Я поглядел на гладенькое длинное тельце. Просто коричневая полоска на столе. И веса в нем никак не больше шести фунтов. Я невольно засмеялся.

– Злобный? При его то росте?

– Не обольщайтесь! – Мистер Бекуит предостерегающе поднял палец. – В Брадфорде, когда я был управляющим «Белого Лебедя», я повел его к ветеринару, и он чуть не насквозь прокусил бедняге палец.

– Неужели?

– Еще как! До самой кости. В жизни не слыхивал таких выражений, но я на него не в претензии. Все вокруг кровью так и забрызгало. Без меня он палец и перебинтовать бы толком не сумел.

– Гм-м…

Хорошо, когда тебя предупреждают о характере собаки до того, как она тебя куснет, а не после.

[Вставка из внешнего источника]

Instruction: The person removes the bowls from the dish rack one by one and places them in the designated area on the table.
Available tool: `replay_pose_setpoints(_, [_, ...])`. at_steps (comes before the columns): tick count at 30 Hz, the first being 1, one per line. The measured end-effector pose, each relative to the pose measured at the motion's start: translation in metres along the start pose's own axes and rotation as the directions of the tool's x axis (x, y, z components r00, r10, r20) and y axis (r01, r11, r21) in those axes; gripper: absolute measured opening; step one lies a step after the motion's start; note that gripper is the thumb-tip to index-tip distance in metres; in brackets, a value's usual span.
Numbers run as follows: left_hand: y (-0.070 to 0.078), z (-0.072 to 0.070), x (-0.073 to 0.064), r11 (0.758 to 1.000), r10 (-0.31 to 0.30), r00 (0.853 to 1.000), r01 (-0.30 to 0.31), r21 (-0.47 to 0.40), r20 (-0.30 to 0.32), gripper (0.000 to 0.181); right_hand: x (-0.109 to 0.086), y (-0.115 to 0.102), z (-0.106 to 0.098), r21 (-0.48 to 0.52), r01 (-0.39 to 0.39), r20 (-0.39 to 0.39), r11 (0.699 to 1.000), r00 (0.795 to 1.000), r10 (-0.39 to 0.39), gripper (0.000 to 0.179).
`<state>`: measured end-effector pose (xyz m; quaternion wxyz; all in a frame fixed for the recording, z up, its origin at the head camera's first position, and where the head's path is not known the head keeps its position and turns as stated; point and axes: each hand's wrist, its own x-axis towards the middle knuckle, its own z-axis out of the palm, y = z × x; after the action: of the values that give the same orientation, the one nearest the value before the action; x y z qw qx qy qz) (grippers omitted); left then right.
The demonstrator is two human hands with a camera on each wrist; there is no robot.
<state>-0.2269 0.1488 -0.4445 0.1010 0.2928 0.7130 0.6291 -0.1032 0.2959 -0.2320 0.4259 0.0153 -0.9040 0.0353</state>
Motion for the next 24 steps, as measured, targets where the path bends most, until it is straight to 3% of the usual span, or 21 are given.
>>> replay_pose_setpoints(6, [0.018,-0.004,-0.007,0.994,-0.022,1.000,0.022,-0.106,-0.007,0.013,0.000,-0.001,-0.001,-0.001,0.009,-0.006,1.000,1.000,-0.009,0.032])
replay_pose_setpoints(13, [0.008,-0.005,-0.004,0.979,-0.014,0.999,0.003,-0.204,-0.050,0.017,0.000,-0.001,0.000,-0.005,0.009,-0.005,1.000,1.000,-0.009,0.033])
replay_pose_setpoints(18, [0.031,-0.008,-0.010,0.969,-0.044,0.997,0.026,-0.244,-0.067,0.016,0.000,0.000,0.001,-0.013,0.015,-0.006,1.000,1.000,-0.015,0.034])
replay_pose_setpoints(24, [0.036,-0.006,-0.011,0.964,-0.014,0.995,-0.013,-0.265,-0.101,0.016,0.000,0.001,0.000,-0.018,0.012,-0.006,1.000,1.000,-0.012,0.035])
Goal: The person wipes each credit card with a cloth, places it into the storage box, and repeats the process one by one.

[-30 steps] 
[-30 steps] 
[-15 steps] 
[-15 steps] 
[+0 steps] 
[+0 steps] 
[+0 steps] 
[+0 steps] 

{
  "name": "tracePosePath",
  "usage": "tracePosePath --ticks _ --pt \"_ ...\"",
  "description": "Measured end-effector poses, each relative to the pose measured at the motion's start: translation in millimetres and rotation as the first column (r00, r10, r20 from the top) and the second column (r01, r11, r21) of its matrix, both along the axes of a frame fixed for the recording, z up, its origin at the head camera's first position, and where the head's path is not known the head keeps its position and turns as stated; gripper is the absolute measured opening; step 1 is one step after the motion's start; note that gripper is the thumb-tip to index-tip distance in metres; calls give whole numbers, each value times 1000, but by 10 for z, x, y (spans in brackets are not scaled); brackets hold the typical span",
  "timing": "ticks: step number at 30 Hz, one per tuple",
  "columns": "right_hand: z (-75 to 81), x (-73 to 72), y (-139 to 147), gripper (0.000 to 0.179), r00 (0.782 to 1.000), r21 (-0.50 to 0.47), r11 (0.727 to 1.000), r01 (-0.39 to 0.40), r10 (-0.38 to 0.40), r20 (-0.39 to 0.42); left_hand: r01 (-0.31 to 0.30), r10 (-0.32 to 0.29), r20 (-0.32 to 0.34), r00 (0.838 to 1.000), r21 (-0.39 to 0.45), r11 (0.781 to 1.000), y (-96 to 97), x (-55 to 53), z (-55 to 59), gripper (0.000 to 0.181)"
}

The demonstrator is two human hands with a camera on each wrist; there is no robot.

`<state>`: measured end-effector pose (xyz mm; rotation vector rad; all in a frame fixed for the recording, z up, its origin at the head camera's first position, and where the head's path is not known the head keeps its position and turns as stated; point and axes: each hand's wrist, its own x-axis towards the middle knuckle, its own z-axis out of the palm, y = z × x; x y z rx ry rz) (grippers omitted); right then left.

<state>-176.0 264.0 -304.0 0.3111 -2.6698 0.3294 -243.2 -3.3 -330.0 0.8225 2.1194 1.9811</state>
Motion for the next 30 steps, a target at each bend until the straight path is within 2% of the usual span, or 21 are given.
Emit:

– Но что он собирался с ним сделать? Что-то очень болезненное?

– Да нет. Я привел его когти подстричь.

– Только-то? А сейчас с ним что?

– То же самое.

– Право же, мистер Бекуит, я полагаю, мы сумеем подстричь ему когти без кровопролития! Будь он догом или немецкой овчаркой, еще куда ни шло, но с карликовой таксой, думаю, мы с вами как-нибудь уж справимся.

Управляющий замотал головой.

– Меня, ради бога, в это не впутывайте. Извините, но я предпочел бы его не держать. Вы уж, пожалуйста, сами…

– Но почему?

– Видите ли, он мне этого не простит. Характерец у него – ой-ой-ой!

Я потер подбородок.

– Но если с ним так трудно сладить, а держать его вы отказываетесь, мне-то как быть?

– Не знаю… А одурманить его чем-нибудь нельзя? Оглушить?